Da ciò discende che l'omesso rinnovo nei termini di legge dei componenti della Commissione Edilizia, il mancato utilizzo delle norme di salvaguardia del P.R.G. ed il rilascio di licenze di costruzione in cui venivano accolte le numerose varianti richieste dai privati fanno ritenere che la Commissione Edilizia abbia operato non nell'interesse pubblico, come era suo compito istituzionale, ma in favore di diversi e specifici interessi speculativi di privati.

Ulteriore dimostrazione di ciò è fornita dal fatto che la Commissione accertò anche che le licenze di costruzione concesse dal novembre 1959 al novembre 1963 e, cioè, nel periodo nel quale il CIANCIMINO aveva ricoperto l'incarico di Assessore all'edilizia, (complessivamente in numero di 4.205) erano state rilasciate per l'80% in favore di cinque persone e, precisamente, MILAZZO Salvatore (1653), CAGGEGI Michele (702), LEPANTO Francesco (447), FERRANTE Lorenzo (447) e MINEO Giuseppe.

La direzione dei LL.PP. deteneva, infatti, un albo dei costruttori edili per conto terzi nel quale venivano iscritti, a richiesta degli interessati, i costruttori autorizzati ad eseguire opere edilizie (…).

I predetti avevano presentato delle certificazioni attestanti l'esecuzione di lavori edili di natura ed entità imprecisate e, nonostante la genericità di tale documentazione, avevano ottenuto l'iscrizione all'Albo.

In realtà, però, ad eccezione del LEPANTO che era ingegnere, essi erano dei semplici manovali che vivevano in modeste condizioni economiche (…).
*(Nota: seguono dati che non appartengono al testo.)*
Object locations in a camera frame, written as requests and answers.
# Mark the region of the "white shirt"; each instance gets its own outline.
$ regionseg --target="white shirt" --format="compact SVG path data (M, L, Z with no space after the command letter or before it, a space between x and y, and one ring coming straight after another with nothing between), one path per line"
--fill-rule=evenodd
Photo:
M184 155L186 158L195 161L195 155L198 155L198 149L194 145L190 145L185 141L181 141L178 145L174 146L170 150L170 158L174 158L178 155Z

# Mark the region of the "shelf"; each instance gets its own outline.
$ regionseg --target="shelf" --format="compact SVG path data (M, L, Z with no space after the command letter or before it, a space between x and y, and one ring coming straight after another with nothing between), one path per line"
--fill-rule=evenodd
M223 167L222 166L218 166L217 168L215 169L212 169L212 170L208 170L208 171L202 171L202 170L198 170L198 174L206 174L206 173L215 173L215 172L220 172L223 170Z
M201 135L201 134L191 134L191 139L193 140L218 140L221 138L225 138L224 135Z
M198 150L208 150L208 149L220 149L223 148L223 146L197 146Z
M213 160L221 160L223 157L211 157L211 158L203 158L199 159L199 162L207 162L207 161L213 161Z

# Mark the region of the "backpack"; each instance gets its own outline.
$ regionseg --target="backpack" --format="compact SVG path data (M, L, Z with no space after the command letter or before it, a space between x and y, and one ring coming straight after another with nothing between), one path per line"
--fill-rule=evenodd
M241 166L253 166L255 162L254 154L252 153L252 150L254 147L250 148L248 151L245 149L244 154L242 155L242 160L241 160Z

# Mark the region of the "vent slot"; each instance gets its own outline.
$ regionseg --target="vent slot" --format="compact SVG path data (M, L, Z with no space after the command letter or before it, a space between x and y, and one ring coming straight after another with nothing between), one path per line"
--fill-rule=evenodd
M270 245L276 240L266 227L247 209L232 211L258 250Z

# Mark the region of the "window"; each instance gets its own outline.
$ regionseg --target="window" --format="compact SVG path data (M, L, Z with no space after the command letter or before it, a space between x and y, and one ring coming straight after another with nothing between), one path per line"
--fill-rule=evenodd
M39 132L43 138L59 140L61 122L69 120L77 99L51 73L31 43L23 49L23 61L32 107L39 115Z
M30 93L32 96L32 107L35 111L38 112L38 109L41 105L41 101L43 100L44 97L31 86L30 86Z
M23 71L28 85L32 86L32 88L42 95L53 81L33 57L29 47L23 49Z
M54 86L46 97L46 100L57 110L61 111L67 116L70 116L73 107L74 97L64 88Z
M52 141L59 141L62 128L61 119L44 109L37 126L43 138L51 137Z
Dunque i predetti erano tutti prestanomi dei veri costruttori.

Tale irregolarità era stata avvertita dagli stessi Uffici Tecnici che più volte avevano sollecitato il rinnovo e l'aggiornamento dell'Albo (v. All. 2 al rapporto BEVIVINO), ma l'Assessore aveva lasciato detto Albo inalterato. (…)
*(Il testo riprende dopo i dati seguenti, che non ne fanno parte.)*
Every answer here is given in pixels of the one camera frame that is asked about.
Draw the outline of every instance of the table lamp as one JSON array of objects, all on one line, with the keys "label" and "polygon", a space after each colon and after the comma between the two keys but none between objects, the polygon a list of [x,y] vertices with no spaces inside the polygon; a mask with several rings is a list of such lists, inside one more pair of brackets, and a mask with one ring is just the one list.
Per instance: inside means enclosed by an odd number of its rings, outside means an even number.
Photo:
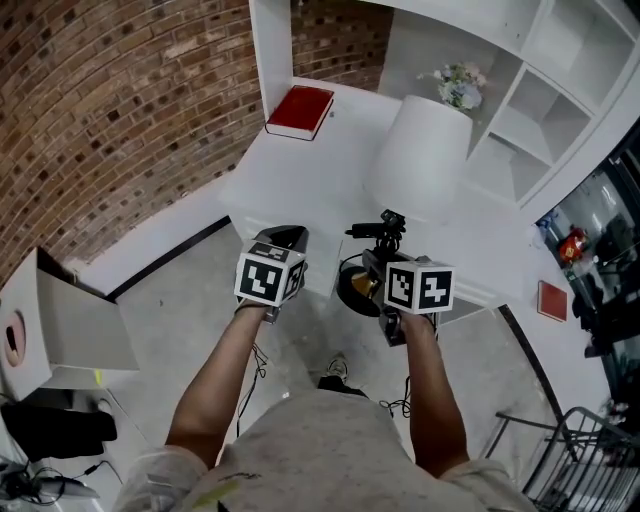
[{"label": "table lamp", "polygon": [[447,105],[407,96],[365,189],[384,208],[442,222],[467,159],[472,126],[469,117]]}]

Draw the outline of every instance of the concrete floor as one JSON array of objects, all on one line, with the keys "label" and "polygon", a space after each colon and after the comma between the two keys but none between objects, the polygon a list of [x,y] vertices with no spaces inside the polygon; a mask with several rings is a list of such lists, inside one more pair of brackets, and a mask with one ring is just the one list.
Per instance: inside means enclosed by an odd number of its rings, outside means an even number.
[{"label": "concrete floor", "polygon": [[[164,442],[182,392],[233,315],[240,249],[240,239],[227,226],[118,300],[140,373],[111,392],[150,444]],[[375,401],[403,396],[406,349],[388,347],[377,321],[352,312],[335,295],[325,299],[303,291],[285,306],[275,326],[262,327],[258,344],[269,364],[242,419],[243,431],[287,393],[312,387],[337,351],[349,360],[351,386]],[[440,345],[472,457],[480,457],[493,439],[497,411],[555,423],[533,370],[497,313],[482,310],[443,326]],[[251,362],[245,390],[254,370]],[[411,453],[408,420],[398,411],[395,422]],[[229,442],[234,439],[235,424],[227,436]],[[494,458],[522,485],[541,439],[536,429],[509,427]]]}]

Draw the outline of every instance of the red book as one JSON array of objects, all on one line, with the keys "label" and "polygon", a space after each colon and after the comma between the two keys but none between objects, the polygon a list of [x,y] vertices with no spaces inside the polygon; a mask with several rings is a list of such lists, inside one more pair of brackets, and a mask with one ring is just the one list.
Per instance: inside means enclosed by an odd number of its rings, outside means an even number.
[{"label": "red book", "polygon": [[558,322],[567,321],[567,292],[545,283],[538,282],[538,313]]},{"label": "red book", "polygon": [[267,132],[313,140],[333,102],[333,91],[294,85],[267,122]]}]

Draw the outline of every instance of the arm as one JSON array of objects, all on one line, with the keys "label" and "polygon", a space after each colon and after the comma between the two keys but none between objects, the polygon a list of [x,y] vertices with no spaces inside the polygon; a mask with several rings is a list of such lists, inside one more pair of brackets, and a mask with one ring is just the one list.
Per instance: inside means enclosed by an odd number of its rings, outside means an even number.
[{"label": "arm", "polygon": [[237,312],[182,395],[166,444],[195,453],[211,469],[233,420],[264,307]]},{"label": "arm", "polygon": [[462,415],[447,380],[431,323],[402,316],[411,377],[411,443],[416,464],[438,478],[467,462],[467,436]]}]

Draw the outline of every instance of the brick wall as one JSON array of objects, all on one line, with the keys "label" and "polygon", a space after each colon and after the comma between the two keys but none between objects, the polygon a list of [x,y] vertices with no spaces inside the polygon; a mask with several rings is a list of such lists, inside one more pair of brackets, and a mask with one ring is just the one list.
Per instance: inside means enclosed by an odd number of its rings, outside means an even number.
[{"label": "brick wall", "polygon": [[292,0],[294,75],[377,91],[393,12],[358,0]]},{"label": "brick wall", "polygon": [[[377,87],[389,12],[294,4],[296,72]],[[0,286],[232,171],[263,119],[248,0],[0,0]]]}]
Ciò che però va detto è che il mantenimento di tale prassi nel momento della massima espansione edilizia della città, si prestò efficacemente a tutelare l'anonimato dei costruttori palermitani. (…)
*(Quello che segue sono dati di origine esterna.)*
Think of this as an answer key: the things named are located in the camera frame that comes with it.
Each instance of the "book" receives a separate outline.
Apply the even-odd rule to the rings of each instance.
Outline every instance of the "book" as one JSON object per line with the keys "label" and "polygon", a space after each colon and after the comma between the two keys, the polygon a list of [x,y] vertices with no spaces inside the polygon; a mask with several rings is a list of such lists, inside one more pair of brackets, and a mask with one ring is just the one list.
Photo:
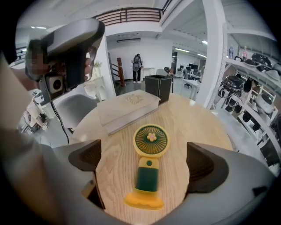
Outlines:
{"label": "book", "polygon": [[100,122],[108,134],[113,134],[137,119],[158,109],[160,98],[142,90],[132,91],[99,102]]}

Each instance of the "white floor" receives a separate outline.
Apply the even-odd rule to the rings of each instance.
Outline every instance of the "white floor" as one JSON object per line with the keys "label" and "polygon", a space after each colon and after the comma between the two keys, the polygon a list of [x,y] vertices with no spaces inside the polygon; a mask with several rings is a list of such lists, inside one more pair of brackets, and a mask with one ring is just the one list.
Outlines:
{"label": "white floor", "polygon": [[[191,94],[191,87],[184,87],[182,89],[184,82],[180,78],[174,78],[174,90],[175,94],[180,94],[186,98],[189,98]],[[133,84],[133,81],[126,81],[126,90],[125,92],[130,92],[136,89],[144,89],[144,81],[141,84]],[[68,138],[71,139],[72,134],[69,130],[66,129]],[[61,124],[57,117],[54,119],[48,120],[48,128],[46,130],[38,130],[36,133],[32,134],[34,138],[41,144],[50,145],[51,147],[59,147],[62,145],[67,145],[66,136],[61,128]]]}

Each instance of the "black trash can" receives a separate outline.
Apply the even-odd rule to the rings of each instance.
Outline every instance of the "black trash can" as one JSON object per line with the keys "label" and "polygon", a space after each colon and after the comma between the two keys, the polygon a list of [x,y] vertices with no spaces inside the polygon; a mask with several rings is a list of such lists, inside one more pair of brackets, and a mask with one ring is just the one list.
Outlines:
{"label": "black trash can", "polygon": [[145,77],[145,91],[159,97],[159,105],[168,101],[170,96],[172,78],[162,75]]}

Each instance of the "black pants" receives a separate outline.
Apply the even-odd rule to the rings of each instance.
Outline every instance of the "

La mancanza di trasparenza comportò che il CIANCIMINO riuscì anche ad agevolare, in modo specifico, alcuni costruttori come, ad esempio, i MONCADA, titolari di una delle imprese di costruzione più note di Palermo.

Nel cantiere di tale impresa, qualche anno dopo, sarebbe avvenuto l'omicidio del noto mafioso Michele CAVATAIO in un agguato comunemente noto come "strage di via Lazio" che per le sue modalità (centralità della zona, ora diurna, numero degli aggressori (5) e natura delle armi utilizzate - mitra e pistole), suscitò grande allarme nella collettività.

MONCADA Girolamo stesso sarà poi, come si vedrà, sottoposto alla misura della sorveglianza speciale della P.S. per tre anni, per le sue frequentazioni con individui mafiosi e per la protezione mafiosa di cui, proprio negli anni '60, godevano i suoi cantieri.

In ordine alle irregolarità commesse dagli organi comunali a suo favore il rapporto BEVIVINO accertò che l'impresa MONCADA aveva, tra gli altri, costruito un edificio sito in via Lazio facente parte di una lottizzazione che non prevedeva corpi bassi e piano attico.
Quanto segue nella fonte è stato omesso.